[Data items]

**********

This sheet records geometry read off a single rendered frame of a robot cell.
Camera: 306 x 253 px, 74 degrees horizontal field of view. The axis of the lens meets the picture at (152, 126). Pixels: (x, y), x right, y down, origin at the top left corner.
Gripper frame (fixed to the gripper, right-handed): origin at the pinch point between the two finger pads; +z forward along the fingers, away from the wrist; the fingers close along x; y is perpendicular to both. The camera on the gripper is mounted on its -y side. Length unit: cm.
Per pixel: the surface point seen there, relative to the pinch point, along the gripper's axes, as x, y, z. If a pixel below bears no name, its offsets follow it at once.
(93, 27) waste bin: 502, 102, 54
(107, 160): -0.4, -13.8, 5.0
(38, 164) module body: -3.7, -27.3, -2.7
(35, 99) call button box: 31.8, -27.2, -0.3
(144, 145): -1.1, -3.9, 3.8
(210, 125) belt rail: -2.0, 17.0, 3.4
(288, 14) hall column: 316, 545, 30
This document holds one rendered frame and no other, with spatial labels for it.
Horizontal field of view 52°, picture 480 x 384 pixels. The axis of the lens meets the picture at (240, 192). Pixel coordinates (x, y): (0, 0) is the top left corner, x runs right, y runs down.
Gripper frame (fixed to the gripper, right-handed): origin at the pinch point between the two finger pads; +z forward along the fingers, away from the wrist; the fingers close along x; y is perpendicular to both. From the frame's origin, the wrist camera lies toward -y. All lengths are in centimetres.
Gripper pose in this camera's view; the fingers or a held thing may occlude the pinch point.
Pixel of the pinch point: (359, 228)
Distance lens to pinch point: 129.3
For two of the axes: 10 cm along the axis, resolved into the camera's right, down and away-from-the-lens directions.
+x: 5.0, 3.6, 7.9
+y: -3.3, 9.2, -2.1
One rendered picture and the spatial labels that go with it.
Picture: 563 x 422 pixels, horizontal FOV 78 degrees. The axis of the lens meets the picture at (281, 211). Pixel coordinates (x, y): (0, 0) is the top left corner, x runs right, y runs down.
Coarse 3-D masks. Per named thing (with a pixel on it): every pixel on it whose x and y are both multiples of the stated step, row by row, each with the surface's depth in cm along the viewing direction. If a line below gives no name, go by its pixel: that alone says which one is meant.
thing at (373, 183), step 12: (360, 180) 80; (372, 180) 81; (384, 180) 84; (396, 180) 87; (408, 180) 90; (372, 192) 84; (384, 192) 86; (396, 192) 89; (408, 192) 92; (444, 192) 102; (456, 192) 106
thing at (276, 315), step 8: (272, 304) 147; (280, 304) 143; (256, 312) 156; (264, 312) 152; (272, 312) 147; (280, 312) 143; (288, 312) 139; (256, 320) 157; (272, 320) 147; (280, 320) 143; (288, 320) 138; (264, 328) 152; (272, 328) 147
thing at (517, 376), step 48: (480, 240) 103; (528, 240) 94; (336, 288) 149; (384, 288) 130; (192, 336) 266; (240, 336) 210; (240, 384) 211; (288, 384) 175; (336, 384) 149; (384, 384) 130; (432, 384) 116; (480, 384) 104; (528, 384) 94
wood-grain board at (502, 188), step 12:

**********

*Problem to work on*.
Every entry, from the first line to the last, should be retyped exactly.

*Expected answer*.
This sheet records geometry read off a single rendered frame of a robot cell.
Camera: 306 x 253 px, 74 degrees horizontal field of view. The axis of the lens meets the picture at (152, 126). Pixels: (x, y), x right, y down, origin at the top left corner.
Gripper frame (fixed to the gripper, right-handed): origin at the pinch point between the two finger pads; +z forward along the fingers, away from the wrist; the fingers close along x; y is perpendicular to both. The camera on the gripper is mounted on its -y side. Length unit: cm.
Per pixel: the surface point seen there, relative to the pinch point, along the gripper's axes, as x, y, z. If a pixel below bears no name, its offsets follow it at once.
(93, 27) waste bin: 502, 102, 54
(107, 160): -0.4, -13.8, 5.0
(38, 164) module body: -3.7, -27.3, -2.7
(35, 99) call button box: 31.8, -27.2, -0.3
(144, 145): -1.1, -3.9, 3.8
(210, 125) belt rail: -2.0, 17.0, 3.4
(288, 14) hall column: 316, 545, 30
This document holds one rendered frame and no other, with spatial labels for it.
Horizontal field of view 52°, picture 480 x 384 pixels. The axis of the lens meets the picture at (240, 192). Pixel coordinates (x, y): (0, 0) is the top left corner, x runs right, y runs down.
Gripper frame (fixed to the gripper, right-handed): origin at the pinch point between the two finger pads; +z forward along the fingers, away from the wrist; the fingers close along x; y is perpendicular to both. From the frame's origin, the wrist camera lies toward -y. All lengths are in centimetres.
Gripper pose in this camera's view; the fingers or a held thing may occlude the pinch point.
Pixel of the pinch point: (359, 228)
Distance lens to pinch point: 129.3
For two of the axes: 10 cm along the axis, resolved into the camera's right, down and away-from-the-lens directions.
+x: 5.0, 3.6, 7.9
+y: -3.3, 9.2, -2.1
One rendered picture and the spatial labels that go with it.
Picture: 563 x 422 pixels, horizontal FOV 78 degrees. The axis of the lens meets the picture at (281, 211). Pixel coordinates (x, y): (0, 0) is the top left corner, x runs right, y runs down.
Coarse 3-D masks. Per named thing (with a pixel on it): every pixel on it whose x and y are both multiples of the stated step, row by row, each with the surface's depth in cm along the viewing direction. If a line below gives no name, go by its pixel: that alone says which one is meant.
thing at (373, 183), step 12: (360, 180) 80; (372, 180) 81; (384, 180) 84; (396, 180) 87; (408, 180) 90; (372, 192) 84; (384, 192) 86; (396, 192) 89; (408, 192) 92; (444, 192) 102; (456, 192) 106
thing at (276, 315), step 8: (272, 304) 147; (280, 304) 143; (256, 312) 156; (264, 312) 152; (272, 312) 147; (280, 312) 143; (288, 312) 139; (256, 320) 157; (272, 320) 147; (280, 320) 143; (288, 320) 138; (264, 328) 152; (272, 328) 147
thing at (517, 376), step 48: (480, 240) 103; (528, 240) 94; (336, 288) 149; (384, 288) 130; (192, 336) 266; (240, 336) 210; (240, 384) 211; (288, 384) 175; (336, 384) 149; (384, 384) 130; (432, 384) 116; (480, 384) 104; (528, 384) 94
wood-grain board at (502, 188), step 12:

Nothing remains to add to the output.